Miami Heat – When the Defense Does all the Work

Miami Heat – When the Defense Does all the Work

This is how the Miami Heat want to be known as. A team that wins through defense first. Obviously, LeBron James, Dwyane Wade, Chris Bosh and Ray Allen are going to get most of the praise for their stat sheets and the points they score, but the work they do on defense is usually the foundation for the team’s success.

A 4-0 start at home, as weird as it may sound, has never happened to this organization  Not during the Wade-Shaq years, and not even during the Big Three era that began two years ago, until now. It had to be the Brooklyn Nets, a team without Gerald Wallace and early on in the season very dependent on the energy it gets from their home crowd, that got to suffer Heat basketball at its best.

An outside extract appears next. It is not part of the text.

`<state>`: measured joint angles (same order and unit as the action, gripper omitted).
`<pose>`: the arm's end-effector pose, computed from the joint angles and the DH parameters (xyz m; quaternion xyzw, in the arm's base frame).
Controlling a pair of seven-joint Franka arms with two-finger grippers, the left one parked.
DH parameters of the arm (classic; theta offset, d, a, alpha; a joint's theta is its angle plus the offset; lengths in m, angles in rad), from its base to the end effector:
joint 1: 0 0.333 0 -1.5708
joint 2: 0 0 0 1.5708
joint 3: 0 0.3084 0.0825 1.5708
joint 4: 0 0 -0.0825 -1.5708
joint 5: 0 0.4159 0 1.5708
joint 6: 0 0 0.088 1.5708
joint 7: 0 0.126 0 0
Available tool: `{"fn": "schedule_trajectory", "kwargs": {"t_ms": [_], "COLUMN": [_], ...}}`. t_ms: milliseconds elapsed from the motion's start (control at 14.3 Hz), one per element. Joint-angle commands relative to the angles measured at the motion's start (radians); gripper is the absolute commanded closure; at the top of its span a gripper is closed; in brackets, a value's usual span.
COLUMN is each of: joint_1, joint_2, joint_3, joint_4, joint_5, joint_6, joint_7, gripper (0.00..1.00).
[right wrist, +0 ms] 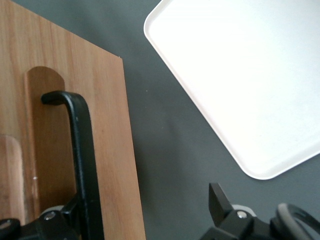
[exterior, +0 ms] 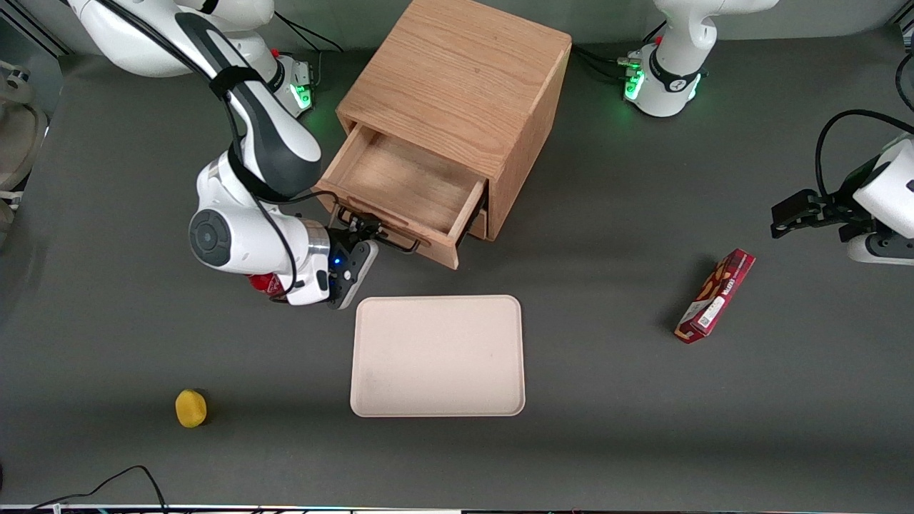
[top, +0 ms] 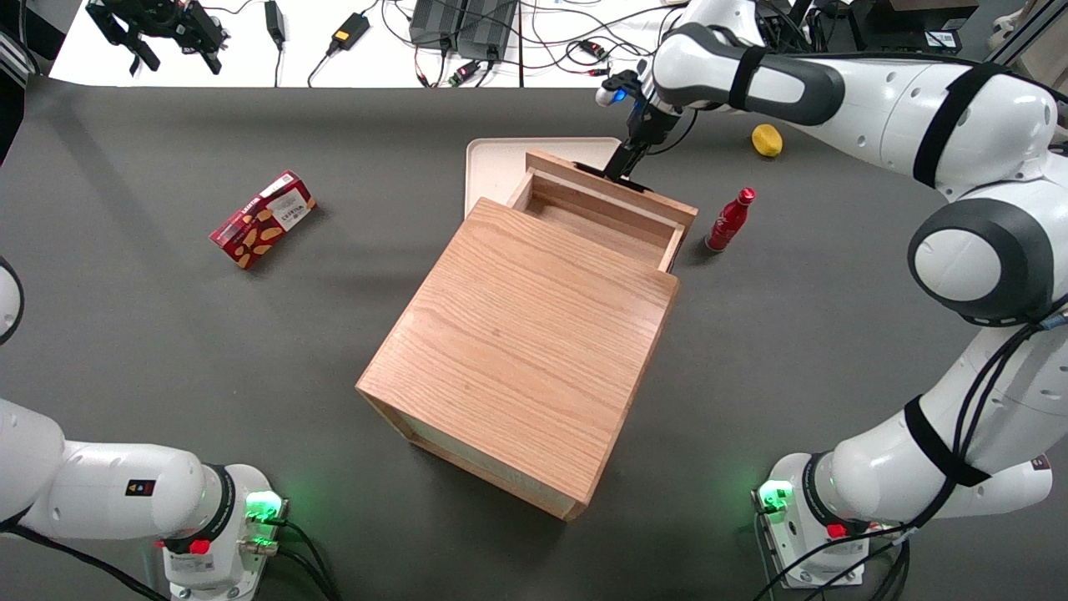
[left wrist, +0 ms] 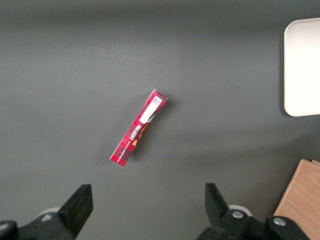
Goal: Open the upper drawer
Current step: 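Pull the upper drawer outward from the cabinet with the right gripper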
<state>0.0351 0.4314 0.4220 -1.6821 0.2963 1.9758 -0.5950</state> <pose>0.6055 0.2995 0.3277 -0.8790 -0.4209 0.0378 0.2210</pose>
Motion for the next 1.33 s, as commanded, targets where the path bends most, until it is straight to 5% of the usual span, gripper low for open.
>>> {"fn": "schedule_trajectory", "kwargs": {"t_ms": [0,1256], "joint_1": [0.005,0.006], "joint_2": [0.041,0.178], "joint_3": [-0.023,-0.103], "joint_4": [0.065,0.297], "joint_5": [-0.022,-0.071], "joint_6": [-0.032,-0.143], "joint_7": [-0.023,-0.045], "gripper": [0.0,0.0]}}
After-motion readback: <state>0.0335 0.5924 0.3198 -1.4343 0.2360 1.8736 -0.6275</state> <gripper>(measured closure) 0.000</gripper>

And the Miami Heat aren’t at their best when LeBron James or Dwyane Wade go off for 35, 40 or more. It’s when James isn’t forced to try and take shots without involving all the others, and can finish another game not too far from a triple double, producing 20 points, 12 rebounds and 8 assists. It’s when they win by 30 and keep their opponents at below 40% from the field, as the Nets scored only 73 points when even their best player, Deron Williams, is limited to only 14 points.

The Heat were simply too fast, too strong and too good on defense for the Nets, who completely lost the game in the third quarter, scoring only 15 points and falling 23 points behind. There was no coming back from that, as the Heat started sending their starters to the bench early in the fourth quarter, not having a reason to send them back.

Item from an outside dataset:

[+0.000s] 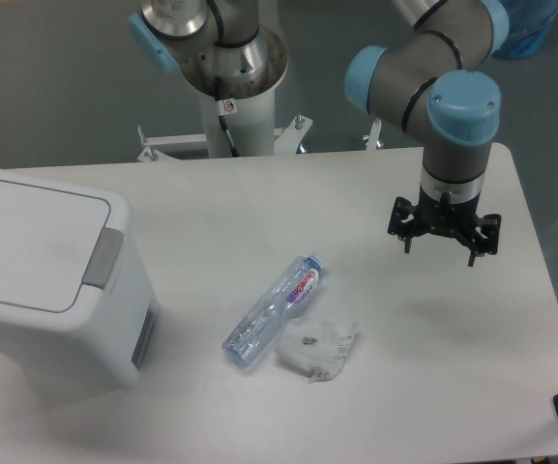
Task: Open the trash can
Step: 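Lower the open gripper slightly above the table beside the bottle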
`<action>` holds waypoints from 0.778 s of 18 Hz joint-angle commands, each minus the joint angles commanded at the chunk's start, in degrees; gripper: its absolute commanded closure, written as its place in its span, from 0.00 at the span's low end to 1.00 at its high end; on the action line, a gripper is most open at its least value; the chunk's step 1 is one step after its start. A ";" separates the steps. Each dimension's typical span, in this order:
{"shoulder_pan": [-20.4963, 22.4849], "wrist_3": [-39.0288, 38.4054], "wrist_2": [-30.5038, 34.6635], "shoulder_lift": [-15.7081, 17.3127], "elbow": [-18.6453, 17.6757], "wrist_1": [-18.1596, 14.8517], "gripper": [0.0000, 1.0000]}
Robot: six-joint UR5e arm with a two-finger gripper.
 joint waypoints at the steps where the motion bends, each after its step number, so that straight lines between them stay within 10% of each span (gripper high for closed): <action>1: 0.00 0.17 0.00 0.00 0.00 0.00 0.00; 8: -0.44 -1.65 -0.70 0.09 -2.89 2.27 0.00; 14: -2.89 -20.17 -9.04 1.84 -1.32 4.31 0.00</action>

Ray Allen had the quietest game of his short Miami Heat career, while Rashard Lewis enjoyed one of his best, scoring 13 points.Lewis suffers from bad PR and a contract that made everyone look at him badly, but he’s still starter material on some teams in the NBA, and a great bench player for any NBA team to have. Now he even draws less attention to himself on a team of stars, and finds himself getting easier shots than you’d expect teams would be giving to a player with a career average of 16.1 points per game.

This was important to the Heat to finally get a defensive stop for an entire game. Frustrate a team out of contention way before the fourth quarter began. Great defenses squeeze the life out of their rivals, any kind of hope of turning things around. The Chicago Bulls have that kind of defense, but not enough of an offense to pull them away from teams, not at the moment. For the Heat, with LeBron James and Dwyane Wade, a good defensive day is pretty much a guaranteed win against anyone in the league.

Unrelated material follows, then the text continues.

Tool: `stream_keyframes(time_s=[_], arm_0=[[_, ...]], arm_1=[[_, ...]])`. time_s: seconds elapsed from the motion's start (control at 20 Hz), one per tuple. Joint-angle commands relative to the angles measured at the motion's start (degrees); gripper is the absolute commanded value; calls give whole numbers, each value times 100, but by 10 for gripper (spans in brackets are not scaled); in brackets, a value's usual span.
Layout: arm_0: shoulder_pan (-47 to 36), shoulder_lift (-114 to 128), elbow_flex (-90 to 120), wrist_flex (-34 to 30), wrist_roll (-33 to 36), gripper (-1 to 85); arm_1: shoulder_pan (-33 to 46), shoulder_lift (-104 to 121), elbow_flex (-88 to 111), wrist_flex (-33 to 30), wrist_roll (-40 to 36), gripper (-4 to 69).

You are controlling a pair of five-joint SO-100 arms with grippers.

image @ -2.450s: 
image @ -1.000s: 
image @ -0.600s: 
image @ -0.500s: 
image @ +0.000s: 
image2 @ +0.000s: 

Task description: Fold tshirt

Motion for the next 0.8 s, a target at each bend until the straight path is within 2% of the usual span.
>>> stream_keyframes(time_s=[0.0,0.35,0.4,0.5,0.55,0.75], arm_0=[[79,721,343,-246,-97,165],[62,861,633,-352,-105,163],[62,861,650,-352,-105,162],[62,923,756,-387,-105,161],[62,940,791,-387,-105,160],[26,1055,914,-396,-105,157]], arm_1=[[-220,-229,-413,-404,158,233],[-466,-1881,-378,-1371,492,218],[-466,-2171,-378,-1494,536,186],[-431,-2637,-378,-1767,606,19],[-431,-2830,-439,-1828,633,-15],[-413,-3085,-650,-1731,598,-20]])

With a brutal road trip coming up, that includes playing in Atlanta, Memphis, Houston, LA (Clippers), Denver and Phoenix, all in the span of nine days, this defensive ability is what’s going to pull them through, with all due respect to the abilities of James and Wade. It’s also good they got a nice good rest in their last two games, going in a bit fresher into one of their toughest weeks this season.